Saturday, October 13, 2012

The fizzling Suzlon Energy

In the financial year March 2005, Suzlon Energy did an Annual Sales of Rs. 1942.48 crores. They did an Operating Profit of Rs. 473.40 crores, the Operating Margins being 24.37%. Capital employed was Rs. 1300 crores. RoCE came out to be around 35%. Debt/Equity ratio was about 0.50.

In the financial year March 2012, Suzlon Energy did an Annual Sales of Rs. 21,082.37 crores. They grew their Sales by 10 times from 2005. Operating Profit came out to be Rs. 1544.36 crores with the margin percentage being 7.33%. Capital Employed is around Rs. 15,500 crores. RoCE is at around 10%. Debt/Equity ratio is 2.

The maximum Sales was recorded in the year 2009 at Rs. 26,081 crore. Maximum debt was also acquired in the same financial year of 2009 as debt jumped 4 times from Rs. 390 crores in financial year 2005 to Rs. 14,700 crores. Most of the debt was meant for fixed assets for fixed assets walloped 3 times to Rs. 13,281 crores from Rs. 4568 crores. Capital Employed for that year is Rs. 24,500 crores. Operating Profit for the same year is Rs. 2849.71 crores at margin of 11%. RoCE came out to be around 10%.

Mismatch between Operating Cash Flows and Return on Capital Employed (RoCE)

Return on Capital Employed (RoCE) is the return on Fixed Assets as well as Working Capital. It indicates towards the efficient use of the two forms of capital. RoCE indicates towards the efficiency of the business. It indicates towards effective capital allocation.
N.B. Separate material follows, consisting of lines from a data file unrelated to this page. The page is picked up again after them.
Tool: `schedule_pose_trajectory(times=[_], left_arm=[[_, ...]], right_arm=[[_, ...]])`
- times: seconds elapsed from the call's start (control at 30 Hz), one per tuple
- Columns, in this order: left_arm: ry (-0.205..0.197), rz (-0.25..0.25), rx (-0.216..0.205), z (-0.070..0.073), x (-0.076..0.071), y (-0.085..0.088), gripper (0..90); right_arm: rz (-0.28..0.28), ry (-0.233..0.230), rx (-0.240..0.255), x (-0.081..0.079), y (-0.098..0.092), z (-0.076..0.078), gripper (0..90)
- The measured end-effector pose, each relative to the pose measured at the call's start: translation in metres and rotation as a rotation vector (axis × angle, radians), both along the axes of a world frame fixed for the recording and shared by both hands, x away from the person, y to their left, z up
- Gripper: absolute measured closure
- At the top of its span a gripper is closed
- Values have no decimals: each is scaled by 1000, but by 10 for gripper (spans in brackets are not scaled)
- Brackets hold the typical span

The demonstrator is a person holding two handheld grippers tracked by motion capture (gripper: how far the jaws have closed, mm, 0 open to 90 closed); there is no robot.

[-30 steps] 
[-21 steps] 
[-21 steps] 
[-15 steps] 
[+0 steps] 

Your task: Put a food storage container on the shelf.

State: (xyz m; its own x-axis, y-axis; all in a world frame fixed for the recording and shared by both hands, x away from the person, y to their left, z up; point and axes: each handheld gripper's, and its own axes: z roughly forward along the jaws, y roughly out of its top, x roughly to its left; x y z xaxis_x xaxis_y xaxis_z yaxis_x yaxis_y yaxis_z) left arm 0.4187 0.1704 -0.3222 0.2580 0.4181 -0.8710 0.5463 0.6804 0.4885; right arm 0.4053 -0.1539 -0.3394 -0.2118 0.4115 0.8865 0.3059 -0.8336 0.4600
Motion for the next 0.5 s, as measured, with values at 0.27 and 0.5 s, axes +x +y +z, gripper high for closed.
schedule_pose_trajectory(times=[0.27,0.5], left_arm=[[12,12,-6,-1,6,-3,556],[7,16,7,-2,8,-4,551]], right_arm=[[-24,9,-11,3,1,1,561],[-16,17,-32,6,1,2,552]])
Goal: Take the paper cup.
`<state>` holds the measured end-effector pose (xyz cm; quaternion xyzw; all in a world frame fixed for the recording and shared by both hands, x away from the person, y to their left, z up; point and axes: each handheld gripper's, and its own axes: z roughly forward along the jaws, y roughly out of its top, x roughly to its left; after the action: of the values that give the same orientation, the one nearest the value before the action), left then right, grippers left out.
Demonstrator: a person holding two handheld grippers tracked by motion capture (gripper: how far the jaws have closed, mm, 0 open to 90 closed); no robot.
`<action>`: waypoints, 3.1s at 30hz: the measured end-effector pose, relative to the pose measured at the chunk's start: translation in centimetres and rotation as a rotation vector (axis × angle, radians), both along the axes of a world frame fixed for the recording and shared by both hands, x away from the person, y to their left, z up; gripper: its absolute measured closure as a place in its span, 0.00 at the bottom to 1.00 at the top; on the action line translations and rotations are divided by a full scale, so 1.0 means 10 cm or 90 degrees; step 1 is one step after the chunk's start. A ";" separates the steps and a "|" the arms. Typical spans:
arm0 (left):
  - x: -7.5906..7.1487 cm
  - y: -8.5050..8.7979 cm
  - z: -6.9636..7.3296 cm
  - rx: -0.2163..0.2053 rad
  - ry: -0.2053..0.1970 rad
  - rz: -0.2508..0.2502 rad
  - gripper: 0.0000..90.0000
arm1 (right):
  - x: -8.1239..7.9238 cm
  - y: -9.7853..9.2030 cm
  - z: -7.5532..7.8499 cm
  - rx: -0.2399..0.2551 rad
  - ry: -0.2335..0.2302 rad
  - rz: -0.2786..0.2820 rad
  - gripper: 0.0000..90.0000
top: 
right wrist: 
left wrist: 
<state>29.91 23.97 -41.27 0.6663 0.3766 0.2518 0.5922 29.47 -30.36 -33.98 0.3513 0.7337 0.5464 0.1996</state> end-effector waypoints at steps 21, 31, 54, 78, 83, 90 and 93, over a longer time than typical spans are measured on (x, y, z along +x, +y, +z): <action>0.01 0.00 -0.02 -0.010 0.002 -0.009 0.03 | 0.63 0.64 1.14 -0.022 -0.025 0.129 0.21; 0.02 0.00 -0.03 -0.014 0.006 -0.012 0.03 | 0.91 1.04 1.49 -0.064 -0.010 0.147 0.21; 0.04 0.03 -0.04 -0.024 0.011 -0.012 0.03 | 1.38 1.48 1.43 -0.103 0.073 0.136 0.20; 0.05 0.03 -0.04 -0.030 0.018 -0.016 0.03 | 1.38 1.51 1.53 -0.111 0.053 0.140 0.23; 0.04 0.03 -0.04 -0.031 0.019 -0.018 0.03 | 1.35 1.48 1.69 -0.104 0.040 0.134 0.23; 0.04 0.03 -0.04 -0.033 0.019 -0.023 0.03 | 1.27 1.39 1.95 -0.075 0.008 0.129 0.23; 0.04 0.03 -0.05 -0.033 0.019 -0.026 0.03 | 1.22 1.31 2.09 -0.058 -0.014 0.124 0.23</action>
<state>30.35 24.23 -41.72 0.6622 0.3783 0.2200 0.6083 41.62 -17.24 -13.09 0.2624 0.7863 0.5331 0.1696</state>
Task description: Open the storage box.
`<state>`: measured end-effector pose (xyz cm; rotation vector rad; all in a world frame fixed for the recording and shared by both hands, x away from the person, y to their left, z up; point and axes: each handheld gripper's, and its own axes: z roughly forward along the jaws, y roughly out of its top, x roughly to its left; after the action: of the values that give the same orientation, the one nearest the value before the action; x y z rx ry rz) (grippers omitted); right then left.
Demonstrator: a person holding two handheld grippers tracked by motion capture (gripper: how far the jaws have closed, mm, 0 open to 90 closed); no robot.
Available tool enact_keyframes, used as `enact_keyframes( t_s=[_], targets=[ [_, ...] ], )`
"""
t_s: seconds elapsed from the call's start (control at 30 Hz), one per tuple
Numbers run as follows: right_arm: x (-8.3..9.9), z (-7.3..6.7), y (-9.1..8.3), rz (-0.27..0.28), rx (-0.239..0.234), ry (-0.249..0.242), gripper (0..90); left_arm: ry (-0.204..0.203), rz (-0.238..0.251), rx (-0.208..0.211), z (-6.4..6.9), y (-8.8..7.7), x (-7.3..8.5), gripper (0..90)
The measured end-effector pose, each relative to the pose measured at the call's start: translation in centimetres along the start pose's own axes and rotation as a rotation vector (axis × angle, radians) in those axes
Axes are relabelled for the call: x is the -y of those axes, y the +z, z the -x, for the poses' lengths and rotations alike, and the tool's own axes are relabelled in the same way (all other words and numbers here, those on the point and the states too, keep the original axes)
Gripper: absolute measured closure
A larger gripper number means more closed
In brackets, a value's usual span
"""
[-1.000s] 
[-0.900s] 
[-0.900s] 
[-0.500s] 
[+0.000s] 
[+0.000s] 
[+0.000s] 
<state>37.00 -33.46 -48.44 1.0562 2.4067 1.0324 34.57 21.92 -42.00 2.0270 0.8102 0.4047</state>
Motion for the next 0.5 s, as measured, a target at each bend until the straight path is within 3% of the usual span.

A company/business with higher RoCE is deemed good.

Operating Cash flows is the actual amount of money emerging from the business. It takes into stock money stuck in inventories, with customers and money given as advances or paid as loans. Thus, operating Cash Flow is pure cash coming out of the business within a period of time. Net Profits or Operating Profits is just profits or money on paper, while Operating Cash Flows is the crude cash coming out of the business. Operating Cash Flows as a proportion of Net Profits or Operating Profits is an effective indicator of the Cash Conversion Cycle of the business.

Thus, even though a business or company might have a higher RoCE, it doesn't necessarily mean that they're generating actual Cash. If a business isn't able to churn out actual cash, then it will have to take Working Capital Loans to maintain the running of business, thus incurring interest expenses and lowering of Net Profits. So, a lone look at RoCE doesn't actually work.

Friday, October 12, 2012

Working Capital and Return on Capital Employed (RoCE)

Working Capital or Net Current Assets is the difference between Current Assets and Current Liabilities. This is the money with which the business is run. Working Capital makes Sales happen. Working Capital is arranged in the form of Inventories, Sundry Debtors or Account Receivables and Sundry Creditors or Account Payables. The distribution of the capital between the three items becomes the face of any business. This distribution is characteristic of a particular business and  a business is seldom able to change this structure over its lifetime. This distribution of capital is indicative to investors to be worthy of investment. Everybody will like to be invested in business which lower distribution of capital in Inventories and Sundry Debtors. This indicates that inventory is readily consumed and sale money is not stuck with customers.

As I said earlier, Working Capital makes Sales happen. Working Capital is the money with which we buy Inventories, process it, then sell it, receive the cash from customers and pay the suppliers of the inventories. The ratio of Sales and Working Capital indicates the efficient use of Working Capital. Its an important indicator which an investor must pay attention to.

Return on Capital Employed (RoCE) is simply Operating Profits over Capital Employed. Capital Employed is the addition of Fixed Assets and Working Capital. RoCE is an effective indication of the returns being generated from the business. It indicates the effective use of Fixed Assets and Working Capital.

Thus, a better RoCE is mainly reliant upon the effective use of Working Capital. The arrangement of the capital across the components of Working Capital and RoCE indicates towards the quality of the business.